[Task item] Please count the lines in the data below that hold "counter" and answer with the number by itself.

[Given material]
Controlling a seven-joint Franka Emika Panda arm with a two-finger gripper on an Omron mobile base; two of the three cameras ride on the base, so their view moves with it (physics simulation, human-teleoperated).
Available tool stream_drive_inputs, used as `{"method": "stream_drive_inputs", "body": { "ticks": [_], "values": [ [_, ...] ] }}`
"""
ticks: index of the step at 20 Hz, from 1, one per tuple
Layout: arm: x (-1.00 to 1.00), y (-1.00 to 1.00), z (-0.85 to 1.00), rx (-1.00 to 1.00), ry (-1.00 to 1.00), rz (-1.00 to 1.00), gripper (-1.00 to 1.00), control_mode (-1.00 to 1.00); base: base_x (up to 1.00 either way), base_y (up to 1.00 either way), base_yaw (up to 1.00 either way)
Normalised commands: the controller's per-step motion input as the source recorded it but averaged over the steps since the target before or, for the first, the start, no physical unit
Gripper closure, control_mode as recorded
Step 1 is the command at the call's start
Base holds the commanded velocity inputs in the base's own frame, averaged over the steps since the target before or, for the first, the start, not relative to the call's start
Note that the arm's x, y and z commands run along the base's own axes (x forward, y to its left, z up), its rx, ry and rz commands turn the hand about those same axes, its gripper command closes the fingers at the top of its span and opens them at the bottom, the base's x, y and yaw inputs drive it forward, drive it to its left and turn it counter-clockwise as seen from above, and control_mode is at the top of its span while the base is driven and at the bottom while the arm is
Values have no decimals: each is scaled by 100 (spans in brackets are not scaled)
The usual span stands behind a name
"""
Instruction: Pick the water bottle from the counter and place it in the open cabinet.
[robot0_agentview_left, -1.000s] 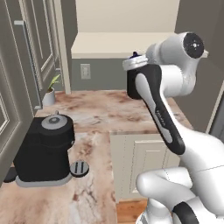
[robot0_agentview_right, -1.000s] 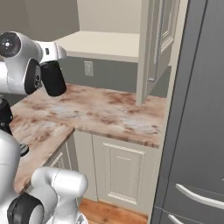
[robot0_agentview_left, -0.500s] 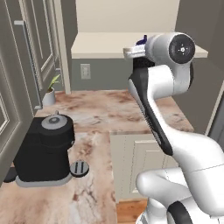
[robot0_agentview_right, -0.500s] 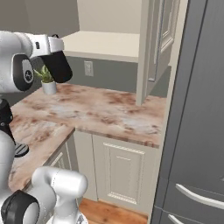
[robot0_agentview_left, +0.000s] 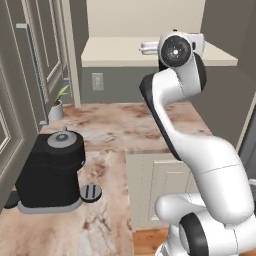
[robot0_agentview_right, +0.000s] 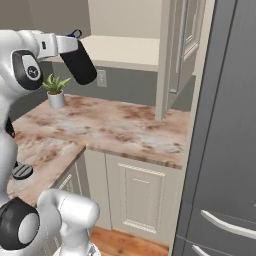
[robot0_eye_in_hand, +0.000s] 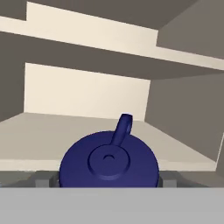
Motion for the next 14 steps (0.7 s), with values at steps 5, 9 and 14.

[Answer to the problem] 2